→ Exercise objective:
The expected answer is the full listing, repeated exactly and free of images.

→ Information shown:
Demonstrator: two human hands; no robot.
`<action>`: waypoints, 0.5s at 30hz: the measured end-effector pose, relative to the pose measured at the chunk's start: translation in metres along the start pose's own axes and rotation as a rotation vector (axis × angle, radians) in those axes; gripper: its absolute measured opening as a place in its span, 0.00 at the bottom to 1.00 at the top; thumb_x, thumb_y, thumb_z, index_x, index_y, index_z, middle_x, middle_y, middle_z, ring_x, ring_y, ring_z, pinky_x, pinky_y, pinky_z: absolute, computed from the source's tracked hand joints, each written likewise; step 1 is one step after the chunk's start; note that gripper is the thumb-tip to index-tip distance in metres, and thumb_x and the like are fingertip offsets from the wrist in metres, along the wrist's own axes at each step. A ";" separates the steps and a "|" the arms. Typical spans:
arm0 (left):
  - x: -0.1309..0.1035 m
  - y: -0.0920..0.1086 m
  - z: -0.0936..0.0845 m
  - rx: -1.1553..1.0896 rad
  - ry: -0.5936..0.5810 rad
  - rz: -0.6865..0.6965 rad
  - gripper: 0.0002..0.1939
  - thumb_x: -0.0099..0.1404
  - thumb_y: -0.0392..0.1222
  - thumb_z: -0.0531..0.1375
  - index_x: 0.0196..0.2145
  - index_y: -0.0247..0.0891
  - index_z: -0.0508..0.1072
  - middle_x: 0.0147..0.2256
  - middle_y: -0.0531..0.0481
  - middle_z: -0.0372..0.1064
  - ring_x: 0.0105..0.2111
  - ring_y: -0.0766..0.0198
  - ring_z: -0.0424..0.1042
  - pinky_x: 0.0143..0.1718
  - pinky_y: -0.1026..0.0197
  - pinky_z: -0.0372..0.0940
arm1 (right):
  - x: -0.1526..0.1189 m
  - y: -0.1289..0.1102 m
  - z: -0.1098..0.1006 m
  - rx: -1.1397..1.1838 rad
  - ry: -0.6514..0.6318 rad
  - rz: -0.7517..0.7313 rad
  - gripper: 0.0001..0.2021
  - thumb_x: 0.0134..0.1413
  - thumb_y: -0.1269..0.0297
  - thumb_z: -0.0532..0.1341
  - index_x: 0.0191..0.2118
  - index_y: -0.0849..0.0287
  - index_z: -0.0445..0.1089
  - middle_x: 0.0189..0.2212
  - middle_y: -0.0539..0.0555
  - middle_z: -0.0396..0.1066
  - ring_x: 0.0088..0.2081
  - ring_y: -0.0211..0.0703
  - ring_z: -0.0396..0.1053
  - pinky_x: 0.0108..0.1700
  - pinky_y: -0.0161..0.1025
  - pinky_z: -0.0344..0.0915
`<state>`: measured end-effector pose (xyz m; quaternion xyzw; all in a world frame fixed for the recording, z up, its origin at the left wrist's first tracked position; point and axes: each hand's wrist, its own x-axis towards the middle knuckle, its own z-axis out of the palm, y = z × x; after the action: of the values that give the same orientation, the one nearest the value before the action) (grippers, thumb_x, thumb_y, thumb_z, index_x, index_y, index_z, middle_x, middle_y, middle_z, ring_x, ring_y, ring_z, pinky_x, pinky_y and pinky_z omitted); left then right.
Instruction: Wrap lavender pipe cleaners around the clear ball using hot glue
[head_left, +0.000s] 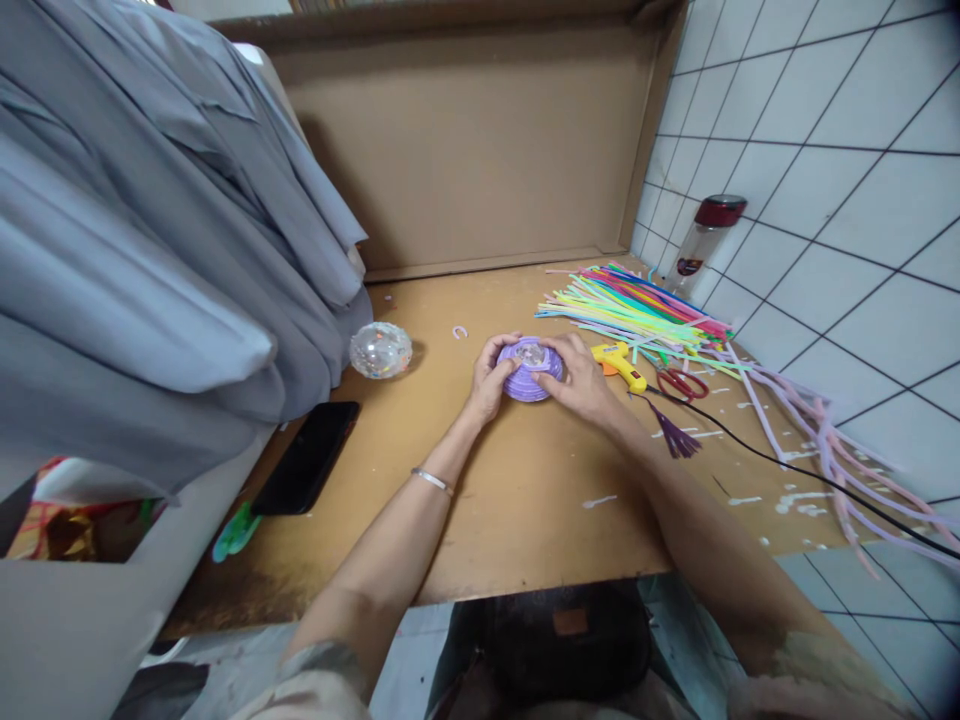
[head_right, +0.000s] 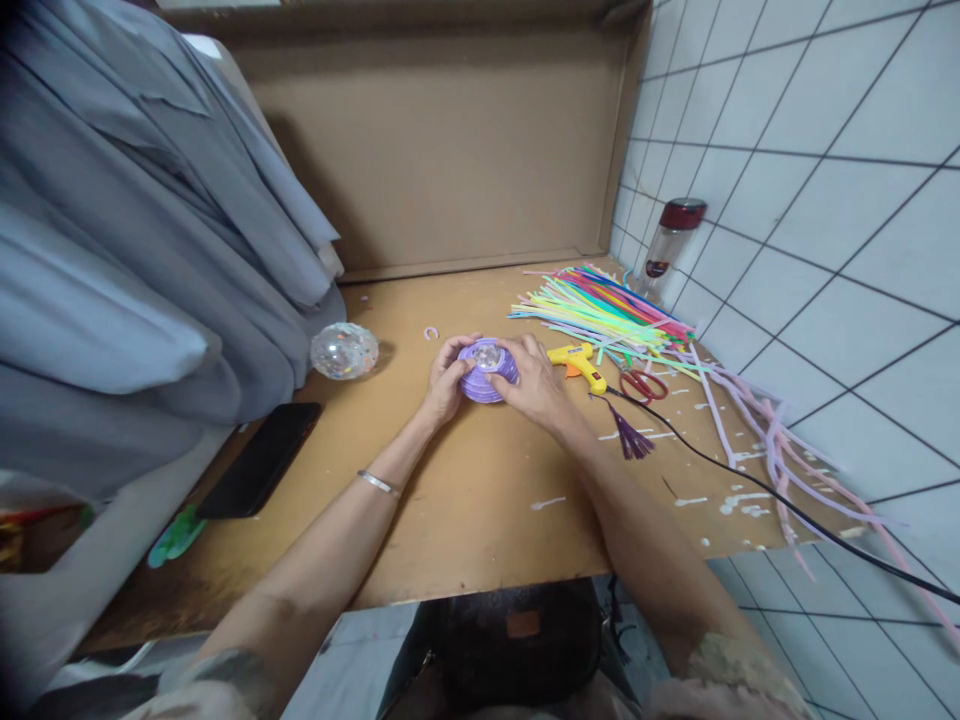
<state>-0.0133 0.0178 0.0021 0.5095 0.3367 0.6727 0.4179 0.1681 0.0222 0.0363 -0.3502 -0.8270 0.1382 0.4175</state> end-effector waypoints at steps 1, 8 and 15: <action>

→ Written solution:
Demonstrator: two human hands; no robot.
`<action>`: waypoints, 0.5s at 30hz: the measured end-effector pose, relative to the pose measured at the chunk's start: translation in metres along the start pose's own axes and rotation as a rotation vector (axis × angle, radians) in those axes; gripper: its absolute measured opening as a place in its span, 0.00 at the bottom to 1.00 at the top; thumb_x, thumb_y, thumb_z, index_x, index_y, index_z, middle_x, middle_y, middle_z, ring_x, ring_y, ring_z, pinky_x, pinky_y, pinky_z: absolute, computed from the source's tracked hand joints, each written likewise; step 1 is one step after the chunk's start; note that gripper is the thumb-tip to index-tip distance in metres, and thumb_x and the like are fingertip offsets from the wrist in metres, along the wrist's own axes at each step. A ";" separates the steps and a "|" the arms. Typical spans:
arm0 (left):
  - x: -0.1309..0.1035 m
  - y: -0.0920..0.1086 m
  - z: -0.0936..0.0845 m
  - rx: -1.1553..1.0896 rad
  - ry: -0.5936..0.5810 rad
  - rz: -0.6865..0.6965 rad
  - gripper: 0.0002..0.1939
  - thumb_x: -0.0099..0.1404
  - thumb_y: -0.0392..0.1222
  - thumb_z: -0.0531..0.1375
  - index_x: 0.0196..0.2145
  - index_y: -0.0247..0.0891
  - index_z: -0.0508..0.1072
  - middle_x: 0.0147..0.2256
  - middle_y: -0.0531..0.0481
  - middle_z: -0.0372..0.1064
  - ring_x: 0.0105..0.2111
  - ring_y: -0.0766..0.0198
  - ring_z: -0.0424..0.1042
  - pinky_x: 0.0143..0.1718
  - pinky_y: -0.1026..0.0197
  - pinky_z: -0.0372..0.0940
arm1 (right):
  - x: -0.1526..0.1189 m
  - y: -0.1289..0.1102 m
  - z: -0.1098..0.1006 m
  - rx: -1.1397..1.1838 rad
  - ry: -0.6514..0.6318 rad
  - rz: -0.7517..0.7313 rad
  - gripper: 0.0001..0.2021
  - thumb_x: 0.0134..0.1413
  - thumb_y: -0.1269..0.0297
  - thumb_z: -0.0532..0.1341
  - index_x: 0.0191..0.2118
  - index_y: -0.0849..0.0287
  - index_z: -0.0445..0.1089
  - middle_x: 0.0189..0.2212
  - middle_y: -0.0539..0.0555
  - middle_z: -0.0396..0.1066
  - ring_x: 0.0088..0.2081
  - ring_y: -0.0211..0.0703
  - ring_z: -0.0396..0.1053
  - pinky_x: 0.0108..0.1700
  - pinky_y: -0.0161..0.1025
  - pinky_z: -0.0344..0.0915
`<state>`: measured end-effector pose (xyz m; quaternion xyzw; all in a world frame fixed for the recording, z up, its origin at the left wrist's first tracked position; point and axes: each hand's wrist, its own x-axis towards the middle knuckle, its own z-axis out of the palm, y = z × x; after the action: of the values that give the same orientation, the one nearest the value before the action) (grippers, thumb_x, thumb_y, thumb_z, index_x, index_y, index_z, middle_x, middle_y, middle_z, ring_x, ring_y, ring_z, pinky_x, pinky_y and pinky_z omitted); left then right.
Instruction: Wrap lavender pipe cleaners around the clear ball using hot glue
[head_left, +0.000s] 
[head_right, +0.000s] 
<state>-0.0133 0.0178 0.0021 0.5095 0.3367 0.6727 0.4179 0.1681 0.0222 0.0363 -0.3502 -0.8270 0.1382 0.4175</state> end-effector waypoints at steps 1, 8 and 15: <action>

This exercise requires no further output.